Transcribe the listing exactly, leaving out every picture.
START Data section
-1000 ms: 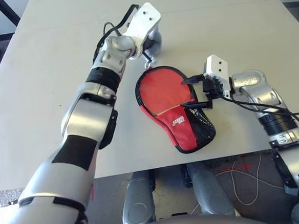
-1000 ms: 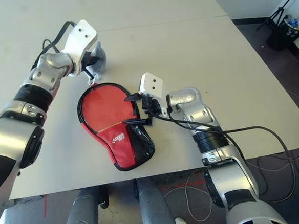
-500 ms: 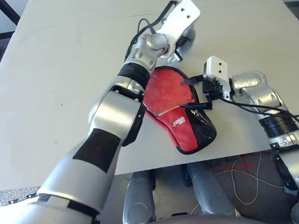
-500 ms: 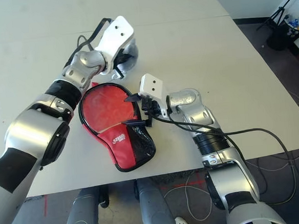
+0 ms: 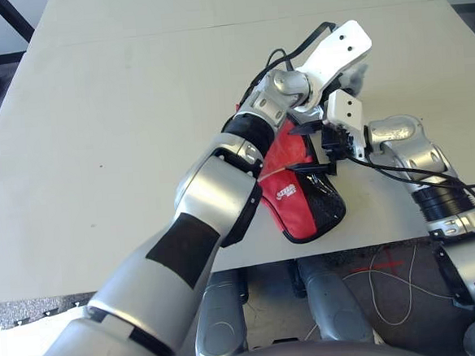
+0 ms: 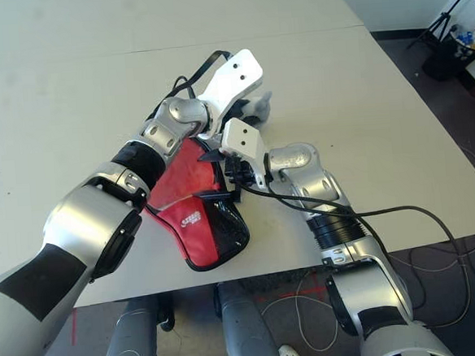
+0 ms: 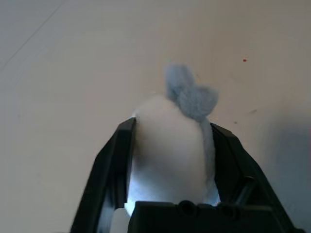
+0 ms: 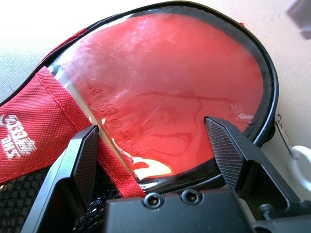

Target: Store the ping-pong paddle in its case and zip it.

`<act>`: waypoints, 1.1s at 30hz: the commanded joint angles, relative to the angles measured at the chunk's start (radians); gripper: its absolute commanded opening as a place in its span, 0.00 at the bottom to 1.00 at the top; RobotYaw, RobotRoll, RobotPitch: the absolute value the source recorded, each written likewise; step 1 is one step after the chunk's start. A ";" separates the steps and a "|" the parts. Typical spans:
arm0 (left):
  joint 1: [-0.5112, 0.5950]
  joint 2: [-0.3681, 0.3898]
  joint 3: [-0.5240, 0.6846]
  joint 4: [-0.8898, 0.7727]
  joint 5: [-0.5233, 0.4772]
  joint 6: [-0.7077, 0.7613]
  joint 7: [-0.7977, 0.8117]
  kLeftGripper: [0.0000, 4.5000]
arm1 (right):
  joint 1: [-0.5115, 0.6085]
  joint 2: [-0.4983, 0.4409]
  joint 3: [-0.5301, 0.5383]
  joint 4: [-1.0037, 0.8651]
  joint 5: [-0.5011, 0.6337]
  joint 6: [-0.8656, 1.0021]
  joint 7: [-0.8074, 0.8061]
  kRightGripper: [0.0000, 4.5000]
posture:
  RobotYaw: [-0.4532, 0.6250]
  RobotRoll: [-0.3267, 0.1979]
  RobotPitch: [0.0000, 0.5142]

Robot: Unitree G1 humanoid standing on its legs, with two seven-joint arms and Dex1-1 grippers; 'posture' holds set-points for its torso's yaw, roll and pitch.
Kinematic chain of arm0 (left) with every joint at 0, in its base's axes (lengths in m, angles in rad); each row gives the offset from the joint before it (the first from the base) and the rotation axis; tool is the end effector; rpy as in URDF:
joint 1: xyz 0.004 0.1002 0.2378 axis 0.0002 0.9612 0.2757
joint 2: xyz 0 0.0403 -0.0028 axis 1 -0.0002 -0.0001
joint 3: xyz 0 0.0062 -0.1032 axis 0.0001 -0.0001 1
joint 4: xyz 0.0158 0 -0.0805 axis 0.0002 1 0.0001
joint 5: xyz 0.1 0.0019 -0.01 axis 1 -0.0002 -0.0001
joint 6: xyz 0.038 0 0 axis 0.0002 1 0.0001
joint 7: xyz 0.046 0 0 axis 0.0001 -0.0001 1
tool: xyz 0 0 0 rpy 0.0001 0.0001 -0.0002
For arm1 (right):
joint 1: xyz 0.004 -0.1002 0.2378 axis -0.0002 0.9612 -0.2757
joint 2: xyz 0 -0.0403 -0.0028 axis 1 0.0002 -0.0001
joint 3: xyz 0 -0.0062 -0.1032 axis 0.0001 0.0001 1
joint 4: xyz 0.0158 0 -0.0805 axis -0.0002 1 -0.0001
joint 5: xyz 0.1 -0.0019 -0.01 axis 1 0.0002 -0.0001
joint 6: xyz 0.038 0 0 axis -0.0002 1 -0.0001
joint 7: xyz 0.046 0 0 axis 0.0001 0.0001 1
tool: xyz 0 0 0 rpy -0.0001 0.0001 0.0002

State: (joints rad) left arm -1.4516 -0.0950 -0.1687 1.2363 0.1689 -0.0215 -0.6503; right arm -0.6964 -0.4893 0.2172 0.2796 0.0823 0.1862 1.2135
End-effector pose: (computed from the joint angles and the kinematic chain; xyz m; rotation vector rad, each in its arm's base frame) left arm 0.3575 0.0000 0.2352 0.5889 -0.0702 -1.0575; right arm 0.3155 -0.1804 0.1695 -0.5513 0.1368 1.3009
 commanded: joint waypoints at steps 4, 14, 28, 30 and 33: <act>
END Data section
=== Response to the exercise ===
-1000 ms: 
-1000 ms: 
-500 ms: 
-500 ms: 
+0 ms: 
+0 ms: 
+0 ms: 
+0 ms: 

Target: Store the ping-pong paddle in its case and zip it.

`<act>`: waypoints, 1.1s at 30hz: the commanded joint angles, relative to the angles measured at the chunk's start (radians); gripper: its absolute commanded opening as a place in its span, 0.00 at the bottom to 1.00 at the top; RobotYaw, RobotRoll, RobotPitch: the absolute value the source recorded, each written likewise; step 1 is one step after the chunk's start. A ";" separates the steps and a "|" the parts. Typical spans:
arm0 (left):
  joint 1: [-0.5112, 0.5950]
  joint 2: [-0.3681, 0.3898]
  joint 3: [-0.5240, 0.6846]
  joint 4: [-0.8898, 0.7727]
  joint 5: [-0.5233, 0.4772]
  joint 6: [-0.7077, 0.7613]
  joint 7: [-0.7977, 0.8117]
  kLeftGripper: [0.0000, 4.5000]
arm1 (right):
  joint 1: [-0.5115, 0.6085]
  joint 2: [-0.4983, 0.4409]
  joint 3: [-0.5301, 0.5383]
  joint 4: [-1.0037, 0.8651]
  joint 5: [-0.5011, 0.6337]
  joint 6: [-0.8656, 1.0021]
  joint 7: [-0.8074, 0.8061]
  kRightGripper: [0.0000, 4.5000]
posture:
  RobotYaw: [-0.4532, 0.6250]
  RobotRoll: [-0.3267, 0.1979]
  RobotPitch: [0.0000, 0.5142]

Robot: Unitree G1 humanoid standing on its legs, with two seven-joint arms and Dex1-1 grippers; 'posture' holds set-points for its torso's yaw, roll and pitch.
Kinematic chain of arm0 (left) with every joint at 0, in its base's axes (lengths in m, angles in rad); each row gives the offset from the joint before it (the first from the base) and the rotation axis; tool is the end effector; rpy as in URDF:
joint 1: xyz 0.004 0.1002 0.2378 axis 0.0002 0.9612 0.2757
joint 2: xyz 0 0.0403 -0.0028 axis 1 -0.0002 -0.0001
joint 3: xyz 0 0.0062 -0.1032 axis 0.0001 -0.0001 1
joint 4: xyz 0.0158 0 -0.0805 axis 0.0002 1 0.0001
joint 5: xyz 0.1 0.0019 -0.01 axis 1 -0.0002 -0.0001
joint 6: xyz 0.038 0 0 axis 0.0002 1 0.0001
joint 7: xyz 0.046 0 0 axis 0.0001 -0.0001 1
tool: xyz 0 0 0 rpy 0.0001 0.0001 -0.0002
For arm1 (right):
joint 1: xyz 0.004 -0.1002 0.2378 axis -0.0002 0.9612 -0.2757
joint 2: xyz 0 -0.0403 -0.0028 axis 1 0.0002 -0.0001
joint 3: xyz 0 -0.0062 -0.1032 axis 0.0001 0.0001 1
joint 4: xyz 0.0158 0 -0.0805 axis -0.0002 1 -0.0001
joint 5: xyz 0.1 -0.0019 -0.01 axis 1 0.0002 -0.0001
joint 6: xyz 0.038 0 0 axis -0.0002 1 -0.0001
joint 7: xyz 0.046 0 0 axis 0.0001 0.0001 1
tool: xyz 0 0 0 rpy -0.0001 0.0001 0.0002

State: (joints rad) left arm -1.4516 -0.0950 -0.1687 1.2363 0.1689 -0.0215 -0.6503; right arm -0.6964 -0.4893 0.2172 0.2796 0.0823 0.1862 1.2135
End-effector pose: (computed from the joint angles and the kinematic chain; xyz m; rotation vector rad, each in its arm's base frame) left arm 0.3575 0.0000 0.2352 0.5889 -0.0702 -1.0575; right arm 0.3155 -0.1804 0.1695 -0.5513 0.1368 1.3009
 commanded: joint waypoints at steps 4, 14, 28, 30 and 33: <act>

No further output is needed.